The first, (efficacy, or power), I’ll deal with in two ways. The skeptic, who usually isn’t clear about how one would use the text before criticizing it, usually makes some sort of sarcastic comment about not knowing the winning lottery numbers. This is not good criticism as if we were criticizing a cognitive psychological technique; I don’t think we would immediately assume that it couldn’t lessen anxiety (or whatever) just because it didn’t work one time, win the lottery, or we didn’t know how it worked—at least I wouldn’t. (That would be all-or-nothing.) But the really convinced skeptic isnt’t really interesting to talk to.

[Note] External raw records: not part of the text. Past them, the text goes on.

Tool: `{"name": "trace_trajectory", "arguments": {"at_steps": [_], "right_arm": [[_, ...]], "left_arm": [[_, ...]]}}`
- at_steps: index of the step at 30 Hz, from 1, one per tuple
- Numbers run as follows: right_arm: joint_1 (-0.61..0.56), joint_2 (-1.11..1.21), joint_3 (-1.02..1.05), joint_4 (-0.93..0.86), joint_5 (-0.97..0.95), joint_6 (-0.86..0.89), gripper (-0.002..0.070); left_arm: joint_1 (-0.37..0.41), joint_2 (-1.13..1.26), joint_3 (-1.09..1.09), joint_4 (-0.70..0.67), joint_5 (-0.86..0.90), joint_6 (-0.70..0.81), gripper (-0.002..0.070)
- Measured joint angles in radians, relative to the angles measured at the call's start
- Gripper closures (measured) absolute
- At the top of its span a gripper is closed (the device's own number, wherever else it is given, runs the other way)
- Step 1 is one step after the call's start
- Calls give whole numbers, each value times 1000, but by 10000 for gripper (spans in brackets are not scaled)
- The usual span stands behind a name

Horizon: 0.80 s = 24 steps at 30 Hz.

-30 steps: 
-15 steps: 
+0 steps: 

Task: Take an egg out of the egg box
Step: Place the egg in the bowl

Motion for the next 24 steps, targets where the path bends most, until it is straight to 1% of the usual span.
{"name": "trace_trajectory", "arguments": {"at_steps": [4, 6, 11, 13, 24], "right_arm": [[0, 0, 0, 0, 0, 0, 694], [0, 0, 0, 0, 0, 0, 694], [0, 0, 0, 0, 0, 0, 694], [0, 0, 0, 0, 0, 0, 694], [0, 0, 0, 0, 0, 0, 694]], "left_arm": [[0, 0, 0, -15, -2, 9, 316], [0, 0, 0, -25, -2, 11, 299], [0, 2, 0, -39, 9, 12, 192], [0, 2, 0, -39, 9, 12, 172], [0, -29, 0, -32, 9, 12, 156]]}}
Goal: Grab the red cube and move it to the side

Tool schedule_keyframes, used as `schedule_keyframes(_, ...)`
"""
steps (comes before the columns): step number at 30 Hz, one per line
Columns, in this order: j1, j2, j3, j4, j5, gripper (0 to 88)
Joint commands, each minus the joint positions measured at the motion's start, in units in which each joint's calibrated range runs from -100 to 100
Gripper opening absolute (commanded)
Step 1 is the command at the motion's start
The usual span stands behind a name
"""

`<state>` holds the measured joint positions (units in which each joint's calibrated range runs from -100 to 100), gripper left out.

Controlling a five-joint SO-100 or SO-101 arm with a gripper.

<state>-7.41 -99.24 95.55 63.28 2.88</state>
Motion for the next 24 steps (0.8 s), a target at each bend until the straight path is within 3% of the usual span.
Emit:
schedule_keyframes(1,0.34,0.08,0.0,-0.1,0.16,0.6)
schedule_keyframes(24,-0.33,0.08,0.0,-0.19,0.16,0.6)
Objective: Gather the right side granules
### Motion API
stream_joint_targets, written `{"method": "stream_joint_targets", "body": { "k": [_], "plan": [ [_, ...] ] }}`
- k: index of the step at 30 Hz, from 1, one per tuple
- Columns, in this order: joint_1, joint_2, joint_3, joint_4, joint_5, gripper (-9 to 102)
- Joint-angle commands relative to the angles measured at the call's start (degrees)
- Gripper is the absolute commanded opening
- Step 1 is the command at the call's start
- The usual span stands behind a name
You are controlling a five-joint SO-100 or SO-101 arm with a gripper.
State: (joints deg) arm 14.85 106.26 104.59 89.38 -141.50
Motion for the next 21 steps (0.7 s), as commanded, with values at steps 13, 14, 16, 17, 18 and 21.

It’s also always important to remember that power does have its limits. The weatherman can’t make the weather and divination can’t discover the winning lottery ticket and more importantly it shouldn’t. It’s important to remember when you learn how to do things that there are things that you shouldn’t do even if you can. Otherwise you’re no better than someone who thinks that they’re better than someone else because of their greater perceived beauty, wealth, knowledge or whatever. It’s important to remember that the tyrants of the world usually do have something going for them; if they were completely bad at everything they would be no way for them to win any battles. So much for efficacy or power.

Next, purpose. This is a trouble that seems to be especially associated with Nostradamus among divination techniques; everyone seems to think it’s about predicting 9/11 or something like that—but no one ever seems to say this about Tarot. Of course, Nostradamus may seem more external or worldly than Tarot, but I think in truth the purpose of the two techniques is the same and can be applied similarly. If Nostradamus could’ve been used to predict 911 so could’ve tarot. If you’re high up in national security and you do a reading that says that enemies are present or dangers are present, and that’s in the cards for you, then you pay more attention to warnings in your next meeting and if the cards don’t say that then you don’t take extraordinary precautions if someone tells you not to. Obviously there are costs to maintaining an unhealthy amount of readiness when there is no danger and obviously there is a danger to not being ready for an attack. But no book about Tarot will tell you about predicting 911 and the reason is obvious; 911 is over. The time for predicting it is past. And moreover not one in 1000 will be high up in the government enough, and in national security, to preside over a meeting like that where that kind of specific knowledge is necessary. It’s the same with the Bible. Great people, people high up in governments, have read the Bible but that does not mean it is for them only, still less that the Bible is for predicting 911 even though the Bible has been used as an Oracle since ancient times. And it’s the same with Nostradamus. It is for every walk of life for whoever wants it and not only for people who want to write books which sound very important.... Nostradamus is actually a lot like the Psalms, which use enemies as a frequent image but still both are and are not about enemies and external things.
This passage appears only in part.